The mechanistic basis of retatrutide's superior efficacy over tirzepatide is almost certainly the thermogenic component added by glucagon receptor activation. While GLP-1 and GIP receptor agonism primarily address appetite (reducing caloric intake), glucagon receptor activation increases resting energy expenditure — effectively burning more calories even at rest. This dual action on both sides of the energy balance equation (reduced intake and increased expenditure) is mechanistically unique among currently studied incretin peptides and likely explains the additional 3–4% weight loss advantage observed when comparing Phase 2 retatrutide data to Phase 3 tirzepatide data.

Retatrutide is engineered as a fatty-acid-conjugated peptide for albumin binding and once-weekly subcutaneous administration, with a half-life of approximately 6 days — in the same range as semaglutide and tirzepatide. The GI adverse event profile in the Phase 2 trial was broadly comparable to tirzepatide, with nausea, vomiting, and diarrhoea being dose-limiting in some participants but manageable with standard slow titration. An elevated heart rate was noted in the glucagon-receptor-activated groups, consistent with glucagon's known chronotropic effects, which represents an important safety variable to monitor in Phase 3.

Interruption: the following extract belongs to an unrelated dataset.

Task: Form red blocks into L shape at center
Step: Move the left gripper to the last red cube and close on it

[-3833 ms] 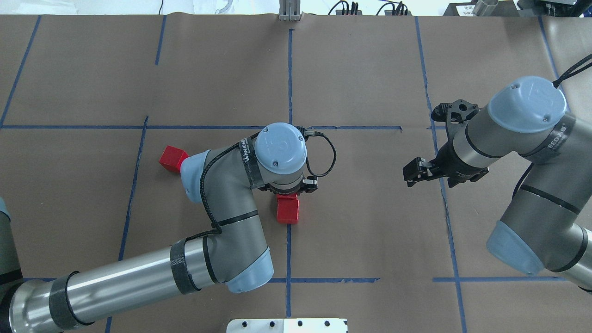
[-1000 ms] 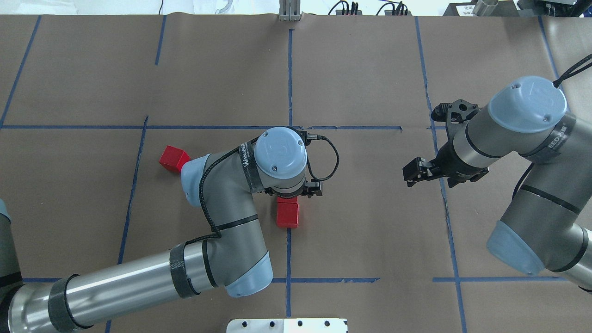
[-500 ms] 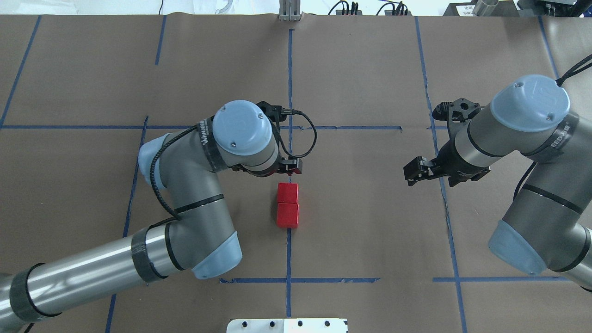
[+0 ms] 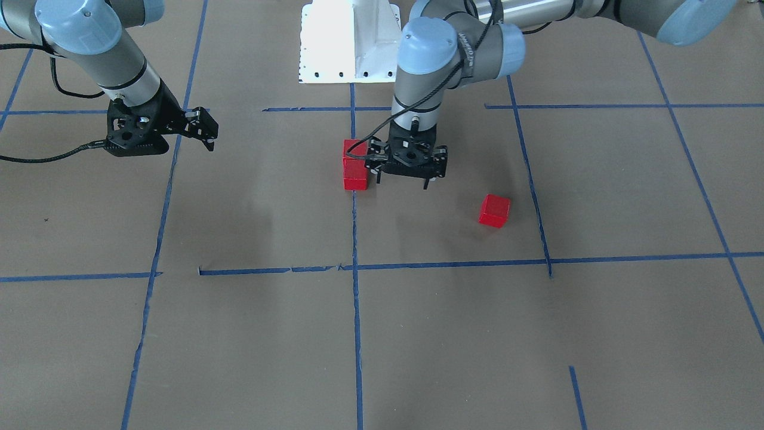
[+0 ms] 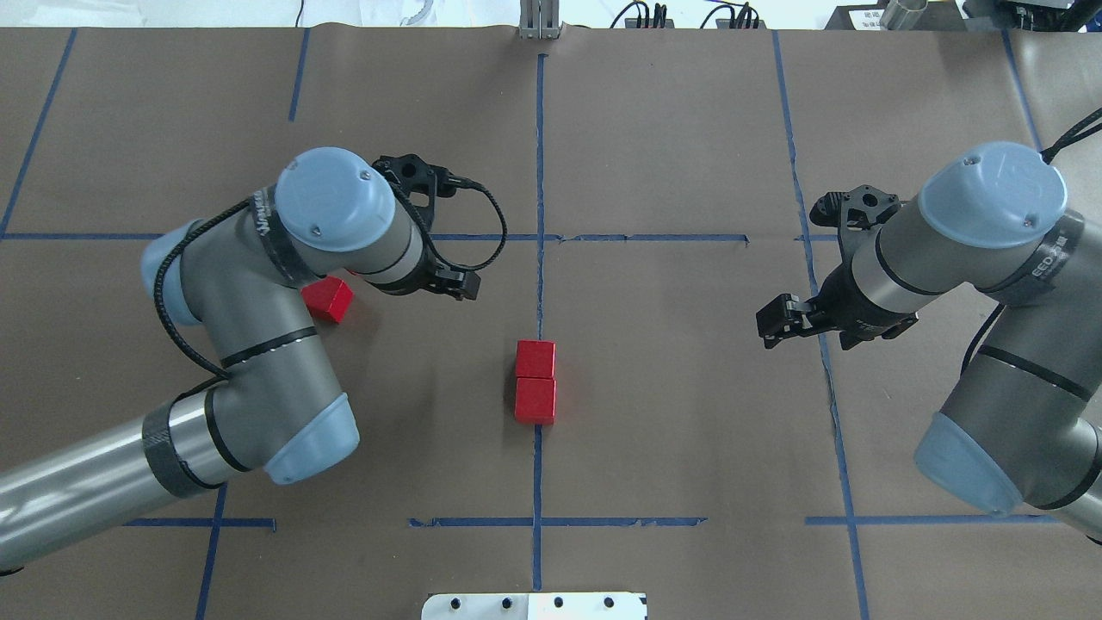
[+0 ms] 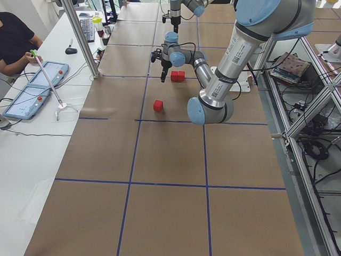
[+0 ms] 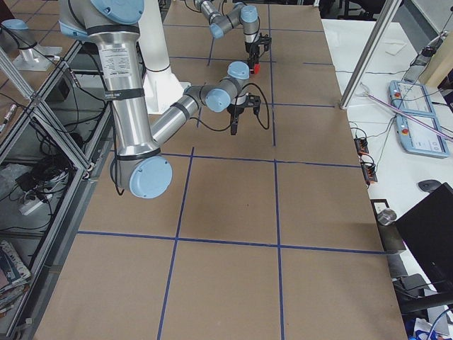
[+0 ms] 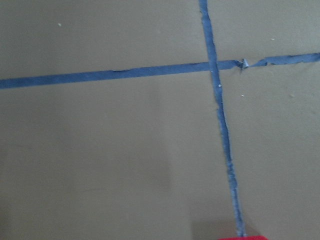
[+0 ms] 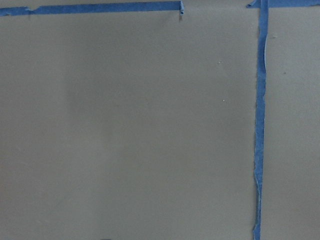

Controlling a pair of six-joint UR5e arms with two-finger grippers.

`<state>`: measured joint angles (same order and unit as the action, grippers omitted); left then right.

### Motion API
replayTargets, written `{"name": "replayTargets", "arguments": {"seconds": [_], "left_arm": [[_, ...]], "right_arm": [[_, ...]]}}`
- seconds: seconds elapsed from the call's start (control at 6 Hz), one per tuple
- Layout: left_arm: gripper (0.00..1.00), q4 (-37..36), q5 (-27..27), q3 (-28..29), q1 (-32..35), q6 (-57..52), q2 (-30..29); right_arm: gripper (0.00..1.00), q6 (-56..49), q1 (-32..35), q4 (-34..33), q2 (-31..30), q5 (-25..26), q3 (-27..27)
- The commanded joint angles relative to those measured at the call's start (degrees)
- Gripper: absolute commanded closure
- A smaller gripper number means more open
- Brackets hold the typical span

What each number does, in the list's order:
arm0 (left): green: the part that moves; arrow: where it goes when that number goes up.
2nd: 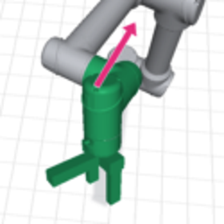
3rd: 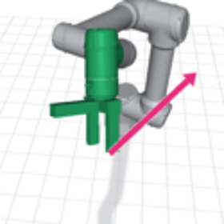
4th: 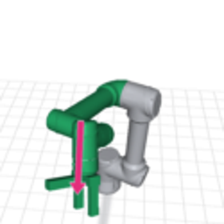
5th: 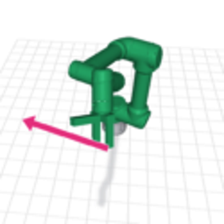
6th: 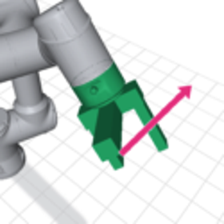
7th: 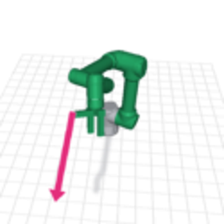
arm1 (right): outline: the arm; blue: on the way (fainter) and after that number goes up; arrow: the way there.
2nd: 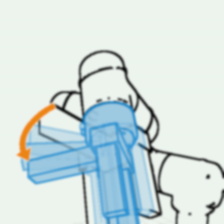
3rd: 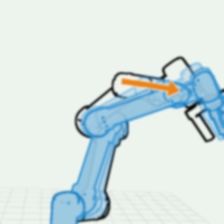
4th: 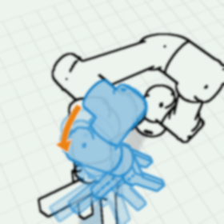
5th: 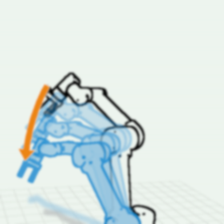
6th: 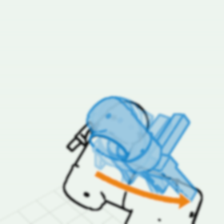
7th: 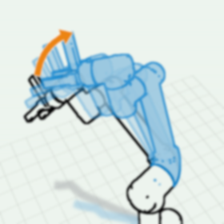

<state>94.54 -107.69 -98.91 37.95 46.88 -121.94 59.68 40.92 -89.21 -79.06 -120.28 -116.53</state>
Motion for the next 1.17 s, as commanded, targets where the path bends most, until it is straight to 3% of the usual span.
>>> {"name": "replayTargets", "arguments": {"seconds": [0.0,0.17,1.0], "left_arm": [[0.0,5.4,-8.1,0.6,4.8,-7.7,6.9],[0.06,5.3,-11.5,1.4,6.3,-6.2,7.2],[0.01,6.2,-11.1,7.1,5.7,-4.4,7.1]], "right_arm": [[0.0,0.1,-0.1,0.0,0.1,0.0,0.0],[0.0,0.1,-0.1,0.0,0.0,0.1,0.0],[0.0,0.1,-0.1,0.0,0.1,0.1,0.0]]}}
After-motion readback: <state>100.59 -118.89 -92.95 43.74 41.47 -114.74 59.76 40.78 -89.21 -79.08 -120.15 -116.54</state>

Phase 3 trials for retatrutide in obesity (TRIUMPH-1, TRIUMPH-2) and type 2 diabetes are currently underway with results expected by 2025–2026. If Phase 3 confirms the Phase 2 findings, retatrutide is positioned to become not only the most effective pharmacological anti-obesity treatment ever approved but also potentially the first triple incretin agonist in the clinical toolkit — a watershed moment for metabolic pharmacology.

For the broader research community, retatrutide serves as a proof-of-concept demonstration that each incremental receptor agonism addition — from GLP-1 alone (semaglutide) to GLP-1 + GIP (tirzepatide) to GLP-1 + GIP + glucagon (retatrutide) — appears to provide incrementally greater metabolic benefit. This mechanistic ladder has profound implications for the pipeline of incretin-based therapies and for understanding the redundancy and complementarity of the incretin system in weight regulation.